### [BRIEF]
Would you please repeat all of the data exactly, omitting the pictures?

### [DATA EXTRACT]
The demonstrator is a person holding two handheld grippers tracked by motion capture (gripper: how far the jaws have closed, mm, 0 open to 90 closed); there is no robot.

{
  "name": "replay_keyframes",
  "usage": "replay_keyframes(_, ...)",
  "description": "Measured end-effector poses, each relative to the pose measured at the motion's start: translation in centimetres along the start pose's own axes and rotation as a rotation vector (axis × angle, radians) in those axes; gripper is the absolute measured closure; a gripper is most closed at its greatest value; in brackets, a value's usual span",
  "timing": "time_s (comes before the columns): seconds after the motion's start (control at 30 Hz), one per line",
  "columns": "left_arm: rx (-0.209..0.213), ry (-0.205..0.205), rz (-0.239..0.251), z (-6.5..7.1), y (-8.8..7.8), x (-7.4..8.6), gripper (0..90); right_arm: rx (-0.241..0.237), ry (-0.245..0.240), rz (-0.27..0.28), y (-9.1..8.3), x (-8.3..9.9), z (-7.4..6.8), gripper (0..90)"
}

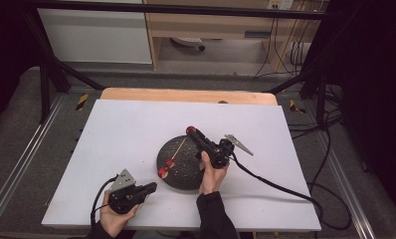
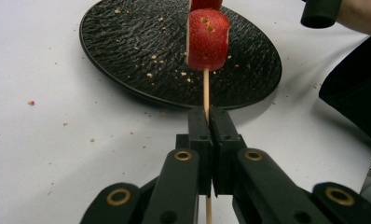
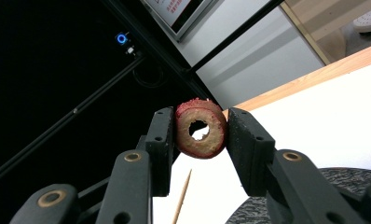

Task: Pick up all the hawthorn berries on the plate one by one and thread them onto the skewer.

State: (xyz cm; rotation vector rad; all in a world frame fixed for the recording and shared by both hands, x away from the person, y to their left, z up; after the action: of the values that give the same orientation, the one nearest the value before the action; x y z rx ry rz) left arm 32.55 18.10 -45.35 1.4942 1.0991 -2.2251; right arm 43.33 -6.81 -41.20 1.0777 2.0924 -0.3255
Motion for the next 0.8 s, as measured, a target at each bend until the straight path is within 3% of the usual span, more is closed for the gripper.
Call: replay_keyframes(0.8,0.002,-0.027,0.014,0.4,0.5,-0.2,88.3,-0.020,0.029,0.007,0.0,1.2,0.1,62.8)
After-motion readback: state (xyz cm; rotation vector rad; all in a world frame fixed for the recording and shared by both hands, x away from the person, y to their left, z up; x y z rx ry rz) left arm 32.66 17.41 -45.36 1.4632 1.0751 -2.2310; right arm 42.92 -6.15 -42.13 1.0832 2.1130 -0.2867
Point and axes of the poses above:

### [REPLY TO THE TASK]
The demonstrator is a person holding two handheld grippers tracked by motion capture (gripper: how far the jaws have closed, mm, 0 open to 90 closed); there is no robot.

{
  "name": "replay_keyframes",
  "usage": "replay_keyframes(_, ...)",
  "description": "Measured end-effector poses, each relative to the pose measured at the motion's start: translation in centimetres along the start pose's own axes and rotation as a rotation vector (axis × angle, radians) in those axes; gripper is the absolute measured closure; a gripper is most closed at its greatest value; in brackets, a value's usual span",
  "timing": "time_s (comes before the columns): seconds after the motion's start (control at 30 Hz), one per line",
  "columns": "left_arm: rx (-0.209..0.213), ry (-0.205..0.205), rz (-0.239..0.251), z (-6.5..7.1), y (-8.8..7.8), x (-7.4..8.6), gripper (0..90); right_arm: rx (-0.241..0.237), ry (-0.245..0.240), rz (-0.27..0.28), y (-9.1..8.3), x (-8.3..9.9), z (-7.4..6.8), gripper (0..90)"
}


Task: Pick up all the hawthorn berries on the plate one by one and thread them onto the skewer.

State: (xyz cm; rotation vector rad; all in a world frame fixed for the recording and shared by both hands, x away from the person, y to their left, z up; after the action: of the values that give the same orientation, the one nearest the value before the action; x y z rx ry rz) left arm 32.55 18.10 -45.35 1.4942 1.0991 -2.2251; right arm 43.33 -6.81 -41.20 1.0777 2.0924 -0.3255
Motion for the next 0.8 s, as measured, a target at each bend until the straight path is within 3% of the usual span, more is closed for the gripper.
Call: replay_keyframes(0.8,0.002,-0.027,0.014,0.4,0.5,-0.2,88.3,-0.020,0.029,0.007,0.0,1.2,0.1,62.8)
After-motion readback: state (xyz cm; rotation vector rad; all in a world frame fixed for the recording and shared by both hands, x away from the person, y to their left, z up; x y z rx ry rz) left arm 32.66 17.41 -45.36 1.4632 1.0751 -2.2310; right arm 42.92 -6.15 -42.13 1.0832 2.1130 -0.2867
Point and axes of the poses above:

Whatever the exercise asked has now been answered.